Description of the task:
Return exactly the lines below, starting with the one that has "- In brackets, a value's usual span" and going on through the one that has "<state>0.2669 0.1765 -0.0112".
########################################
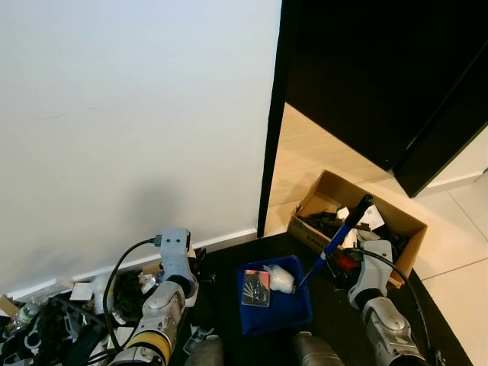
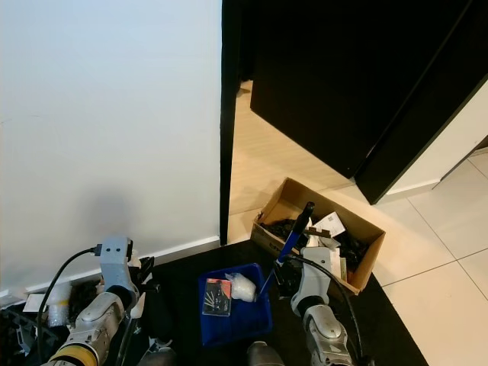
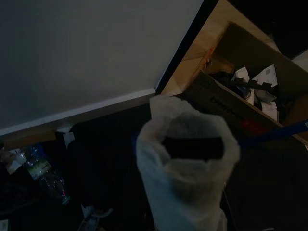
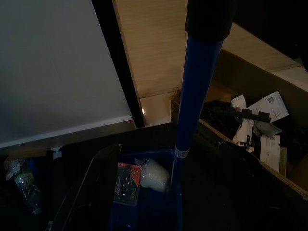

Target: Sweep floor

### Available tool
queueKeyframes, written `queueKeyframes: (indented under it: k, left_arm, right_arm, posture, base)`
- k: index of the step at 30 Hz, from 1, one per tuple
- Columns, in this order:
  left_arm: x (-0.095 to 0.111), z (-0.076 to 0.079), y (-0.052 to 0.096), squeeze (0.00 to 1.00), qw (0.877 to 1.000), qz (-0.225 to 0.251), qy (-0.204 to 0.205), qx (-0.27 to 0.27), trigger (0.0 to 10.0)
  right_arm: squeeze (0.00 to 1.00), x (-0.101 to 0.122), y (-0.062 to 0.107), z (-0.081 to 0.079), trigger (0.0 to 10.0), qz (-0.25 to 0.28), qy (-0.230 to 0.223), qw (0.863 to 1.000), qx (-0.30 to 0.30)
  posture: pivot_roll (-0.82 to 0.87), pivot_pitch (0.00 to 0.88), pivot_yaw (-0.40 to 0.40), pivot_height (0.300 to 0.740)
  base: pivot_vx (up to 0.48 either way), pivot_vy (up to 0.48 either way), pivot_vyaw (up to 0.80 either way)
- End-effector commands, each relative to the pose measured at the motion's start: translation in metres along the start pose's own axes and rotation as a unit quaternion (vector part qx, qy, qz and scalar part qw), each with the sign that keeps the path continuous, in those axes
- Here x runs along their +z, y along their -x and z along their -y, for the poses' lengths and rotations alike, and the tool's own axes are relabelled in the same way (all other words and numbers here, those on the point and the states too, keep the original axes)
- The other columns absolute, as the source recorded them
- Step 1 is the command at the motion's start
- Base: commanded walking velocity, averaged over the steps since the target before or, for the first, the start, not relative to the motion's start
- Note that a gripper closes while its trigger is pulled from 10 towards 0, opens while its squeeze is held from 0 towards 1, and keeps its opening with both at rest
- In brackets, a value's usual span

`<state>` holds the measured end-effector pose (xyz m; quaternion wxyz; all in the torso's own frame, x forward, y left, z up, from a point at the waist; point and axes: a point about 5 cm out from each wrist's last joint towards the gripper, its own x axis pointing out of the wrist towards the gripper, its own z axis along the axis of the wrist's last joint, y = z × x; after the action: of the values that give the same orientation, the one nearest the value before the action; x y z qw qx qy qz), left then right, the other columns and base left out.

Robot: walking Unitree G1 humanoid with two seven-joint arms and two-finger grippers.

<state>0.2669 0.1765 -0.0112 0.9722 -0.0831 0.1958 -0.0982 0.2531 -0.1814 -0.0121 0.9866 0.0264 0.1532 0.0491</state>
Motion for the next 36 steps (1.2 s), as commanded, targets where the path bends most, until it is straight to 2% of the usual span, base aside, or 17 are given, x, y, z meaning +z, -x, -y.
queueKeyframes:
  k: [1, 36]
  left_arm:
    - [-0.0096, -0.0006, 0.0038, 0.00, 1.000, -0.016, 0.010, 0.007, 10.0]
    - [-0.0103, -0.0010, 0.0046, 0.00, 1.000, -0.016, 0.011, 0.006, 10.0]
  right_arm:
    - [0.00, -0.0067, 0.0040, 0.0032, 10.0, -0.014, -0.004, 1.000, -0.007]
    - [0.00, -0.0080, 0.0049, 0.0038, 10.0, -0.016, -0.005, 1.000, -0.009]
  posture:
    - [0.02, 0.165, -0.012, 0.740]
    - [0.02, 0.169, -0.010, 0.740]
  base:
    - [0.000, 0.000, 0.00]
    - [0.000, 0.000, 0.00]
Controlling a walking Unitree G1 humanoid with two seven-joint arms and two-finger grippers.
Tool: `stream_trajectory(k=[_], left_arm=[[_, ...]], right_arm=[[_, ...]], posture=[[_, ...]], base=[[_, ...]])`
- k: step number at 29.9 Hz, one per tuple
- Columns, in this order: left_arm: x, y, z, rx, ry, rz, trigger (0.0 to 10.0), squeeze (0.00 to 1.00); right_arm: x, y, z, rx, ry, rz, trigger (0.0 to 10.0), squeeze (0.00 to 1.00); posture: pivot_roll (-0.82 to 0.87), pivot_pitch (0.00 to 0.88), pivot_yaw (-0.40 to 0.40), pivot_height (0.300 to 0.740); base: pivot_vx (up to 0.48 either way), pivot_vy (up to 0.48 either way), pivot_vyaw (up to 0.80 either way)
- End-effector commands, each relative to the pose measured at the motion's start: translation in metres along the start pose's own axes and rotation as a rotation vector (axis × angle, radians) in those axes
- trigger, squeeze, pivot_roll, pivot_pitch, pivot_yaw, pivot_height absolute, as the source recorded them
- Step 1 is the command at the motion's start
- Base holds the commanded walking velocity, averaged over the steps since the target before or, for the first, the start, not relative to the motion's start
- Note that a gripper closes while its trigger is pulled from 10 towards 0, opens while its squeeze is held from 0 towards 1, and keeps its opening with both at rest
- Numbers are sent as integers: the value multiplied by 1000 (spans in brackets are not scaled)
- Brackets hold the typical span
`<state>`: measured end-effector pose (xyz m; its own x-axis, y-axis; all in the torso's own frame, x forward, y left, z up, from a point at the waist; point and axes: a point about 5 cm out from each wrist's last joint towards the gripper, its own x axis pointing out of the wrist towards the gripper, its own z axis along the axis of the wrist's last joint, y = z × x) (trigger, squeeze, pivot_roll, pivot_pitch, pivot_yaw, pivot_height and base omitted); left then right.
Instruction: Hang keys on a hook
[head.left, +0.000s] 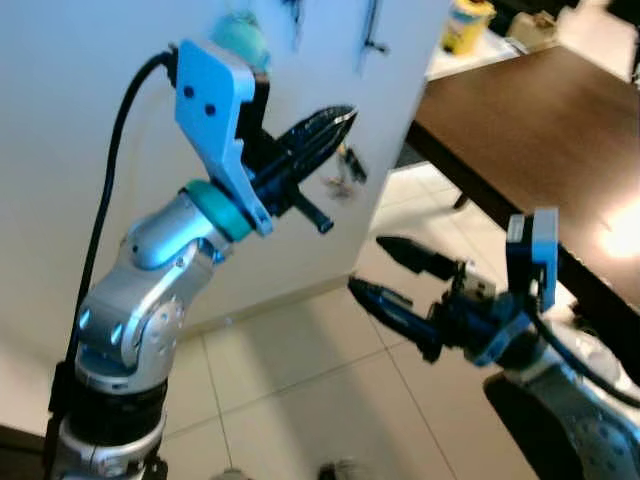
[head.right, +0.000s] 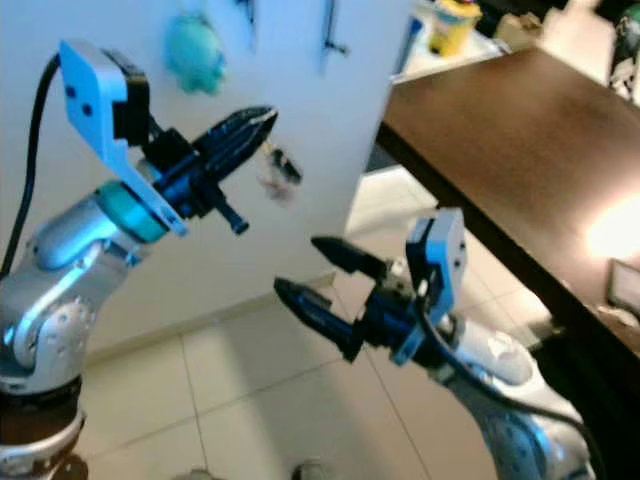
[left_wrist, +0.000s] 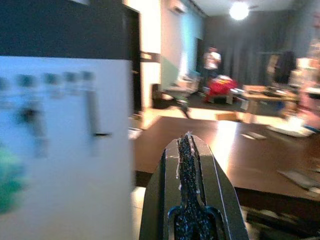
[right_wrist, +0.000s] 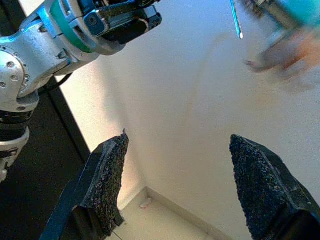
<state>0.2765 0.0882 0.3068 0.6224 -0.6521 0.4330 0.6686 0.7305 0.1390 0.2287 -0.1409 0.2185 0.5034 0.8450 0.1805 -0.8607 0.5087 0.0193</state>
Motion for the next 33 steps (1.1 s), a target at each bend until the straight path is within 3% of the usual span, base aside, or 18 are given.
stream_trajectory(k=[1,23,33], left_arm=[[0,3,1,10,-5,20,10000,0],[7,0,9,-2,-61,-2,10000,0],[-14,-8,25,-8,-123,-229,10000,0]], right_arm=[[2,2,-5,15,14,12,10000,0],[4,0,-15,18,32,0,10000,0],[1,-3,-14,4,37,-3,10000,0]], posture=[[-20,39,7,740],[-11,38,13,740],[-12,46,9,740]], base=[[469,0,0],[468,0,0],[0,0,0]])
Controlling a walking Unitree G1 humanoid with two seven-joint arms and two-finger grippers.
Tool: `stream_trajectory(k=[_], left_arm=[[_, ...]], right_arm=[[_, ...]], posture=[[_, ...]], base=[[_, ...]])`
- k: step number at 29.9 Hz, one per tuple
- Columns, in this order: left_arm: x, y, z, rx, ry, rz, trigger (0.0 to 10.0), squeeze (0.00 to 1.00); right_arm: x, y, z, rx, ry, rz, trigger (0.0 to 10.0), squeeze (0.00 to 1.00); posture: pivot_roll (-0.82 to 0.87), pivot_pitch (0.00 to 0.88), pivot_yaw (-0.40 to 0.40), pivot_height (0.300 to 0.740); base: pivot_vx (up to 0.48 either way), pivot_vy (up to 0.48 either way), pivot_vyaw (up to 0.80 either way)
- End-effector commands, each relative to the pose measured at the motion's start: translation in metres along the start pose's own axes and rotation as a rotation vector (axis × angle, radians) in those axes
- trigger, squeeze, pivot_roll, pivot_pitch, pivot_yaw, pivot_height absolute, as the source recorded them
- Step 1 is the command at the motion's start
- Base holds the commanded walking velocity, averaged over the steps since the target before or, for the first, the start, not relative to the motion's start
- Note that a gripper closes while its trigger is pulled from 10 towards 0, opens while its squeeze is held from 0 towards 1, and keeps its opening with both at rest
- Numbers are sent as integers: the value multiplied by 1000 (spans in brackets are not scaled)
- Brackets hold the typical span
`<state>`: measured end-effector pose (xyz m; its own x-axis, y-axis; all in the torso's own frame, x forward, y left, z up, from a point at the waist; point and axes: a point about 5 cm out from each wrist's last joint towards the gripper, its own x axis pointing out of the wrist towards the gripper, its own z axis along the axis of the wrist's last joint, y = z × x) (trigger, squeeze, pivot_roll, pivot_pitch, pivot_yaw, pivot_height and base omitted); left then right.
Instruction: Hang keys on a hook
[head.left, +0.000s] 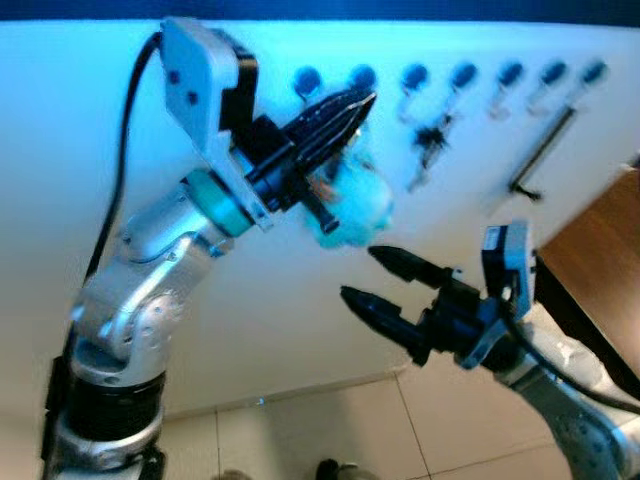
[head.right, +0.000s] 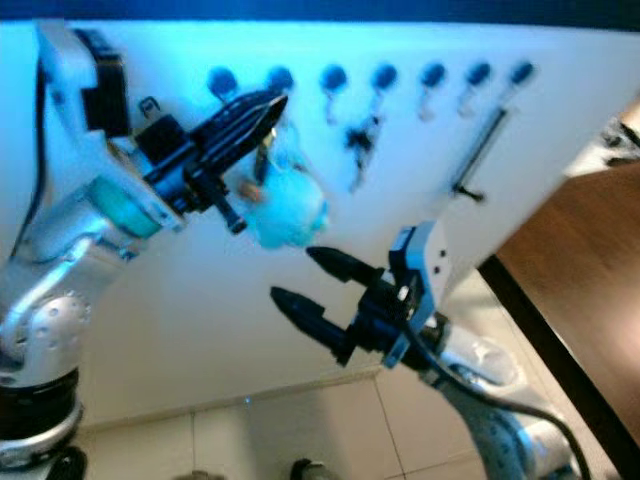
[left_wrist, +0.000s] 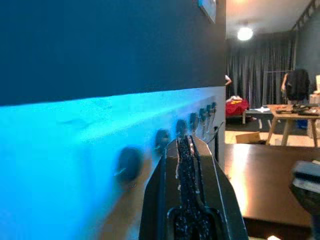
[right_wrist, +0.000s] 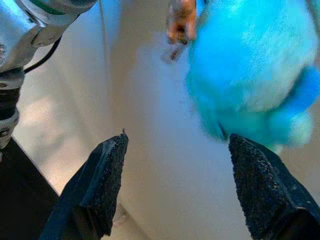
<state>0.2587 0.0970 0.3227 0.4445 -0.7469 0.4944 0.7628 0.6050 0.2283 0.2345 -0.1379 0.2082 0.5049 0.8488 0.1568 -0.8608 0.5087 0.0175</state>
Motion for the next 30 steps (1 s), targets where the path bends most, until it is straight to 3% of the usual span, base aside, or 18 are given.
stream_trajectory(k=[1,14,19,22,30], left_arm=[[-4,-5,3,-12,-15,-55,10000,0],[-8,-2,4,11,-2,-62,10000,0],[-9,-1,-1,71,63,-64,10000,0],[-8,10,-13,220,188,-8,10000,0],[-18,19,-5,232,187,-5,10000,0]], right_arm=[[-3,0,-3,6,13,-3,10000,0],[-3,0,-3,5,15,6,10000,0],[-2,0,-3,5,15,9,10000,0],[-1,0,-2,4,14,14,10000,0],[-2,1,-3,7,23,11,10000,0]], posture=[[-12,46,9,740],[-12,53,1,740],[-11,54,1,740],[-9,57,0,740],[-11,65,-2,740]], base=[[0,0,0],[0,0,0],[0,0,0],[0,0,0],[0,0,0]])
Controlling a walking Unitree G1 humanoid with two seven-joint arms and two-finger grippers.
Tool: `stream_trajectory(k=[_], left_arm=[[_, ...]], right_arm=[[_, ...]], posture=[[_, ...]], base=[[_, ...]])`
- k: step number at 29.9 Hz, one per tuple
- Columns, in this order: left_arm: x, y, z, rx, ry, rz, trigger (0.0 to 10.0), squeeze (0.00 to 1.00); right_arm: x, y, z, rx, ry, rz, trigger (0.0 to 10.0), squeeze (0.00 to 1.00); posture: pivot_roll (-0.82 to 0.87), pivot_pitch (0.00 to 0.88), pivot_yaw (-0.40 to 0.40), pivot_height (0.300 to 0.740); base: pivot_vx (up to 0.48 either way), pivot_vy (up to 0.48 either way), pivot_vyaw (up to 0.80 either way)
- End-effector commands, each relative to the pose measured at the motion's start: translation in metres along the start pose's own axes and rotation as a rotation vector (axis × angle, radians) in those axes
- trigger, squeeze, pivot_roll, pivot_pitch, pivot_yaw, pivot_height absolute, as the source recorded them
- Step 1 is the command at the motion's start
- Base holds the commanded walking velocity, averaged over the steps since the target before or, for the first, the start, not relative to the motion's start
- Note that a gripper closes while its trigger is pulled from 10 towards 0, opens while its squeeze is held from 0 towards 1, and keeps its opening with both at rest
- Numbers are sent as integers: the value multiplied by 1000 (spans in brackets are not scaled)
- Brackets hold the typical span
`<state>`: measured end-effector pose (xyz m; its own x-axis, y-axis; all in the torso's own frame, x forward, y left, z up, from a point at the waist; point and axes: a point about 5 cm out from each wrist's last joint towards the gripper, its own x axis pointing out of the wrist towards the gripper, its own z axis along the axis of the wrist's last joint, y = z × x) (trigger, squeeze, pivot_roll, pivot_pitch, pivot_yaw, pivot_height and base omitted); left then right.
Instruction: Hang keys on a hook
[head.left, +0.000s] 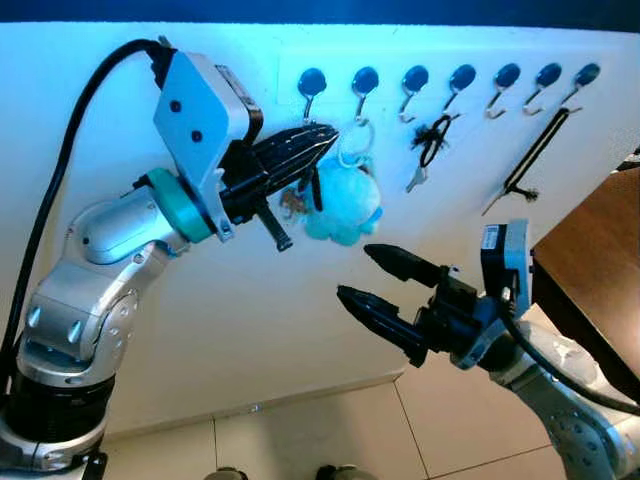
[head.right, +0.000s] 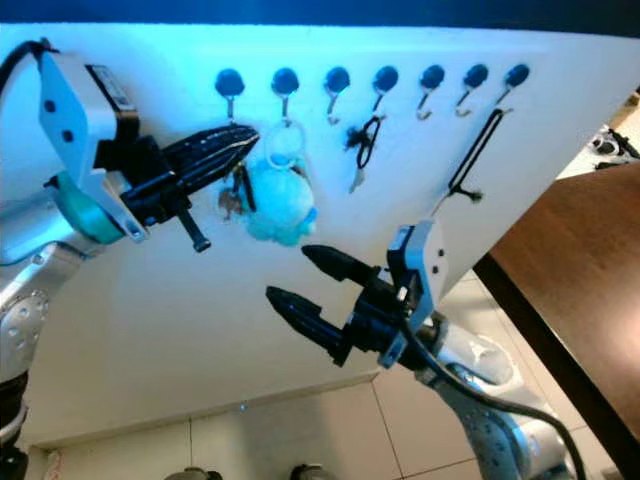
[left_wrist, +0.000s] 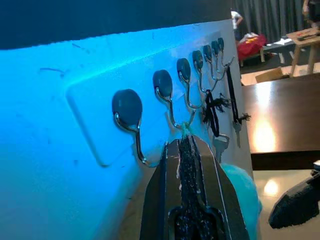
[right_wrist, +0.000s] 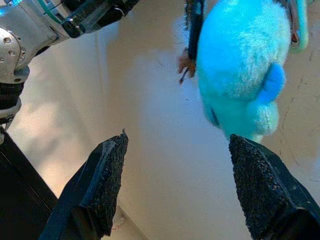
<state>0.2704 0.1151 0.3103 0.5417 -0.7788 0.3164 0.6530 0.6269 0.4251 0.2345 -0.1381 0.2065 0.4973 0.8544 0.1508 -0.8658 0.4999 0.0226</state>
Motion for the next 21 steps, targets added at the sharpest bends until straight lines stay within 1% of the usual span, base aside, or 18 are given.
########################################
Response:
- In brackets, a value's usual span

`<state>` holds the measured end-effector pose (xyz m; quaternion wxyz; all in the torso's own frame, x forward, y left, z up, from a point at the waist; point and axes: a point about 5 cm out from each wrist's last joint towards the gripper, its own x axis pointing out of the wrist towards the gripper, its own z axis along the axis of the wrist's last joint, y = z × x; after the action: of the values that give the same orientation, the one nearest the value before the action; x y z qw qx qy qz), left then right, the other columns and base left out.

Robot: walking Unitree G1 humanoid with two seven-joint arms and two-finger grippers.

<state>0.2669 0.1765 -0.0112 0.9722 -0.0831 0.1958 -0.0982 0.2531 -0.1814 -0.0121 0.9866 0.0264 0.1532 0.0491</state>

The exercise is now done.